At the heart of their projects is the idea that a restaurant is made of things that leave an imprint. “It’s 50% what you eat and 50% what you find there – see, touch, feel,” she says, recalling countless hours spent scouring the markets for silverware or buying extra suitcases to bring home exquisite striped glasses found on vacation.

The Big Strawberry Restaurant

Candied strawberries served in a glass strawberry at the Grand Restaurant.
Courtesy of Jean-François Piège

This is how Jo Malone London’s products entered Clover, worn by Élodie Piège. The chef was immediately won over by these products, which are used in all their restaurants.

“I liked the idea that when you wash your hands there, you keep the smell of the place on your hands,” he says, explaining that the smell comforted him and made him receptive to the emotion.

But this first candle has another purpose.

The couple see it as a way to ensure that even those who can’t visit one of their restaurants can take home a slice of the Trap experience.

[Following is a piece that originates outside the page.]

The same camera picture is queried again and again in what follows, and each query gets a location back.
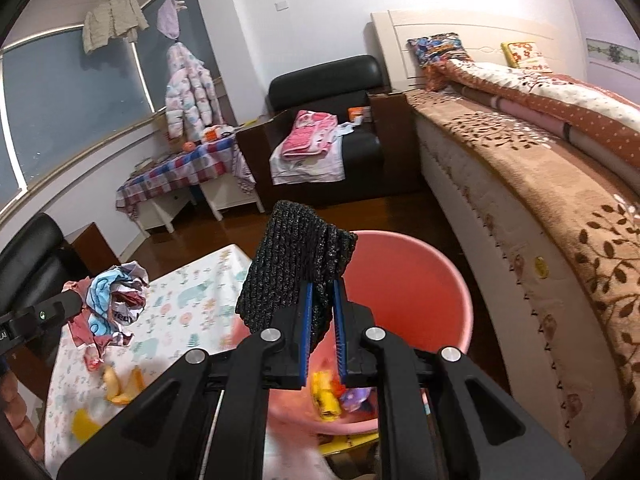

Demystifying gastronomy and reaching out to all walks of life is something of a signature for the chef, who began breaking that mold during his tenure at the Crillon by offering high-end versions of popular dishes like couscous and TV dinners as an antidote to his own admiration for the hotel. golden decor.

It’s also one of the reasons he signed on as a judge for cooking talent shows like “Top Chef,” where he ended up doing a ten-year stint despite early criticism from some who thought he had brought down fine dining by participating in Television Entertainment.

The author of a dozen cookbooks, he doesn’t see cooking as the preserve of the privileged few, sharing his encyclopedic knowledge in easy-to-follow instructions or even exploring specific topics like fat-free recipes, following his journey weight loss staff.

His next book, titled “Zéro Viande, Zéro Poisson” (or no meat, no fish in English) and which will be released next week in France, revisits French classics with a vegetarian lens. Demonstration that vegetables are not doomed to be only a garnish and that animal proteins are not entirely necessary, this also corresponds to his awareness of the double glove of a reasoned consumption and the increase in the Cost of life.

“The hardest part, and the real meaning, of being a restaurateur is getting people to come back,” says Piège.

“If there had only been the kitchen, I would have left a long time ago,” jokes Elodie Piège.